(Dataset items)
===
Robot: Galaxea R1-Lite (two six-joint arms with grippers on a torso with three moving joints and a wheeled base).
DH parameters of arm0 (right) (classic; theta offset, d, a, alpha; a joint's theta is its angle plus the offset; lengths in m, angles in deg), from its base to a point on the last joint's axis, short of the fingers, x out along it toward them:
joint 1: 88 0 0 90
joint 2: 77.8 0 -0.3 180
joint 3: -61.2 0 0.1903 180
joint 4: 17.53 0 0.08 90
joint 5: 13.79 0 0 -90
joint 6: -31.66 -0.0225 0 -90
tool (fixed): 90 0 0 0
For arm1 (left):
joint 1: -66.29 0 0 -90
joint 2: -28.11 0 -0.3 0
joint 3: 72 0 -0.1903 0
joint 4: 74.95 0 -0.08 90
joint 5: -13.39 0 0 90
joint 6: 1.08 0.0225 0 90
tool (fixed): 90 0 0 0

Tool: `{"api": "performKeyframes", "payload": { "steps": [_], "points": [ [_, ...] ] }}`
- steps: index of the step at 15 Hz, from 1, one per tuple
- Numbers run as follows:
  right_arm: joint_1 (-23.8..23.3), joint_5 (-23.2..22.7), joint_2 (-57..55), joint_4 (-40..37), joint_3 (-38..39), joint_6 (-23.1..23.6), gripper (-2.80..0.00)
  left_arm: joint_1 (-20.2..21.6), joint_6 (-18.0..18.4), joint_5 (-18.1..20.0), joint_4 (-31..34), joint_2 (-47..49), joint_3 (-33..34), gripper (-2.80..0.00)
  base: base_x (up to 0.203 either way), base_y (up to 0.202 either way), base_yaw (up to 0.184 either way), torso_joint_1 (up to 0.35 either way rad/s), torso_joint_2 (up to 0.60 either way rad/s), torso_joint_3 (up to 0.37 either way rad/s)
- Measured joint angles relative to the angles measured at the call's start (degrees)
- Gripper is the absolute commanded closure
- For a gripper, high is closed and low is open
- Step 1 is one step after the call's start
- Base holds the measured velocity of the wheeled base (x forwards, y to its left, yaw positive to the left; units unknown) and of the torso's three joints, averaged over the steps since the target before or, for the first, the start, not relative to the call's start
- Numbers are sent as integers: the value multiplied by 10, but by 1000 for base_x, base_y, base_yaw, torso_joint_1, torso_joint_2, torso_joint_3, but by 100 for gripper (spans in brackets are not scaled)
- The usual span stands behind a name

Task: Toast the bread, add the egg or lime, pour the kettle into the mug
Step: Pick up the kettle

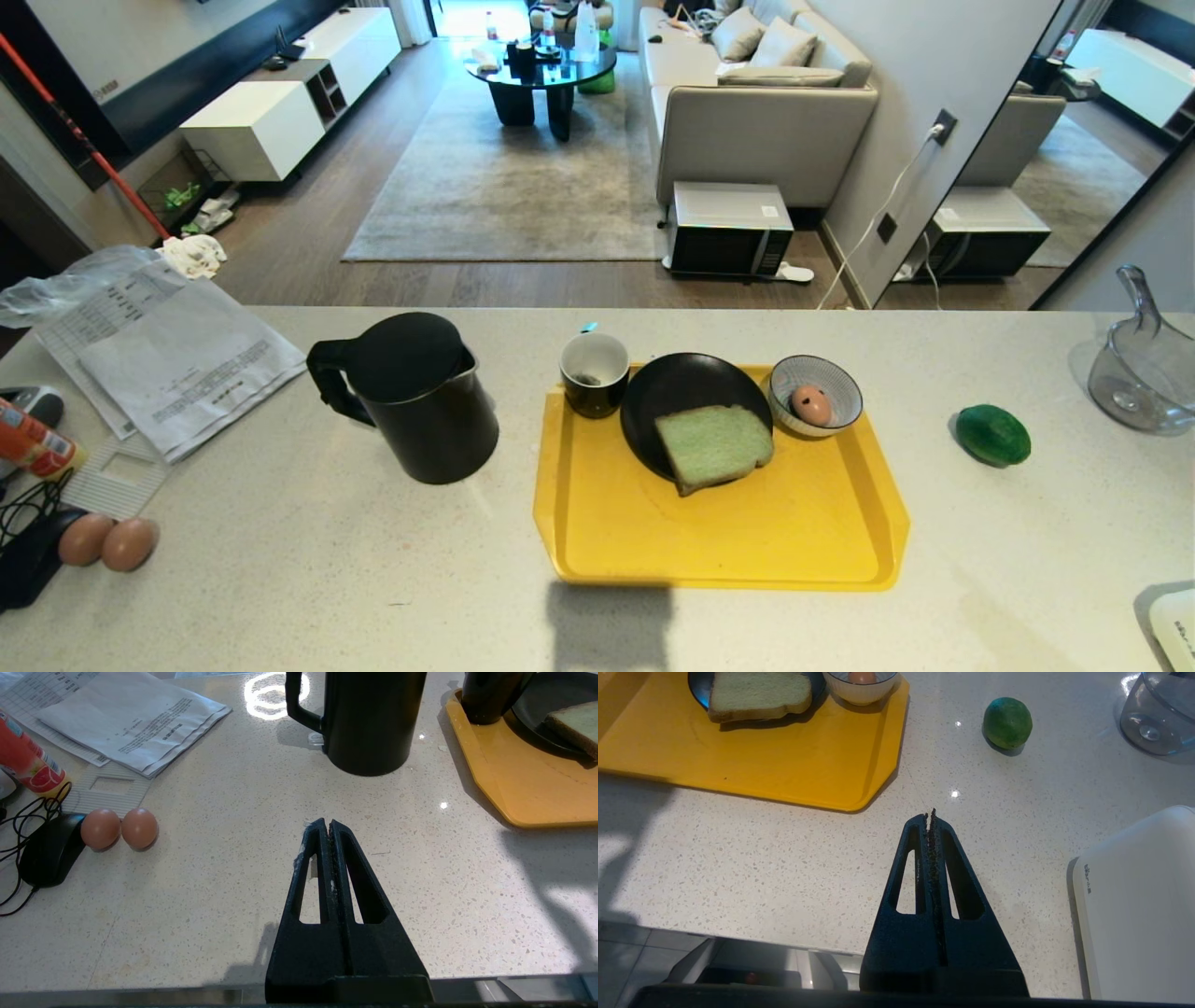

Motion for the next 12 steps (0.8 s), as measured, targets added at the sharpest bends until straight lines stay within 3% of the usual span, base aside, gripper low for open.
{"api": "performKeyframes", "payload": {
  "steps": [4,7,12],
  "points": [
    [0,-5,0,0,0,1,0,0,0,0,0,0,0,0,0,0,0,0,0,0],
    [0,-9,0,-3,0,27,0,0,0,0,0,0,0,0,0,0,0,0,0,0],
    [0,-2,0,-1,-1,-16,0,0,0,0,0,0,0,0,0,0,0,0,0,0]
  ]
}}
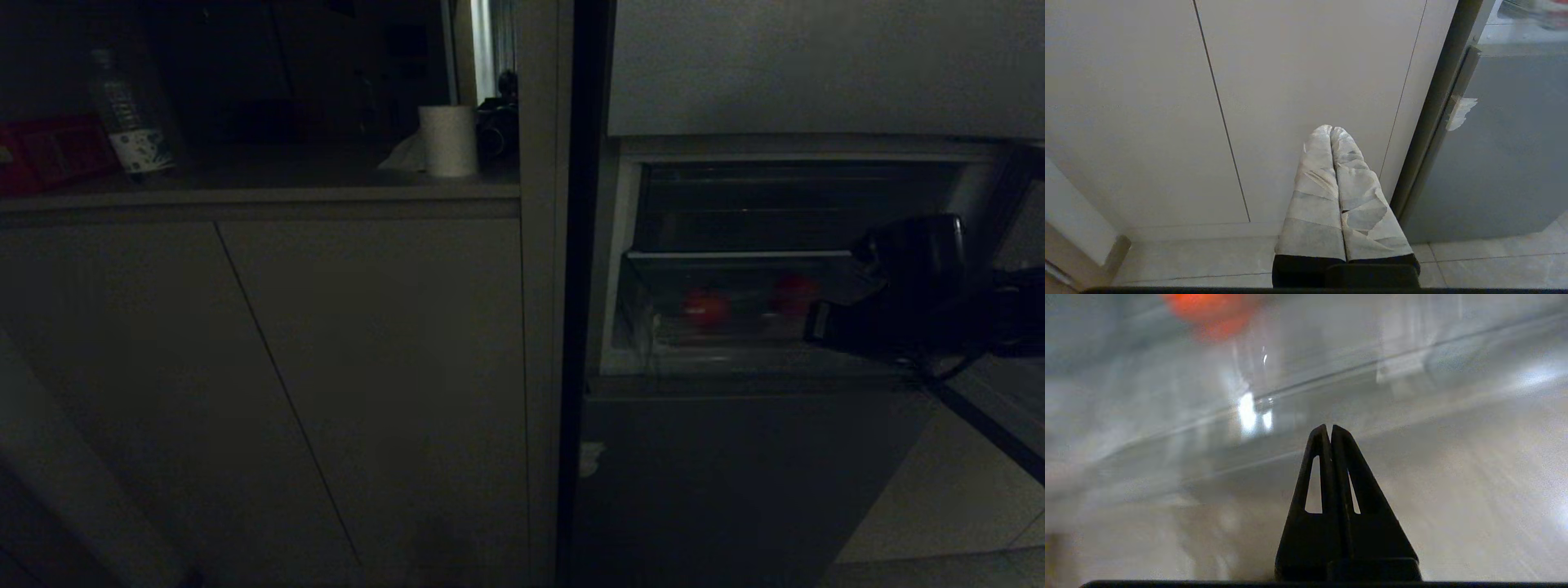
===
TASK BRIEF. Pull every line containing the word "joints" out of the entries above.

SOLUTION.
Robot: Galaxea R1-Lite (two six-joint arms with grippers on a torso with three moving joints and a wheeled base).
- Base holds the measured velocity of the wheeled base (x forwards, y to its left, yaw positive to the left; units unknown) and of the torso's three joints, averaged over the steps since the target before or, for the first, the start, not relative to the call's start

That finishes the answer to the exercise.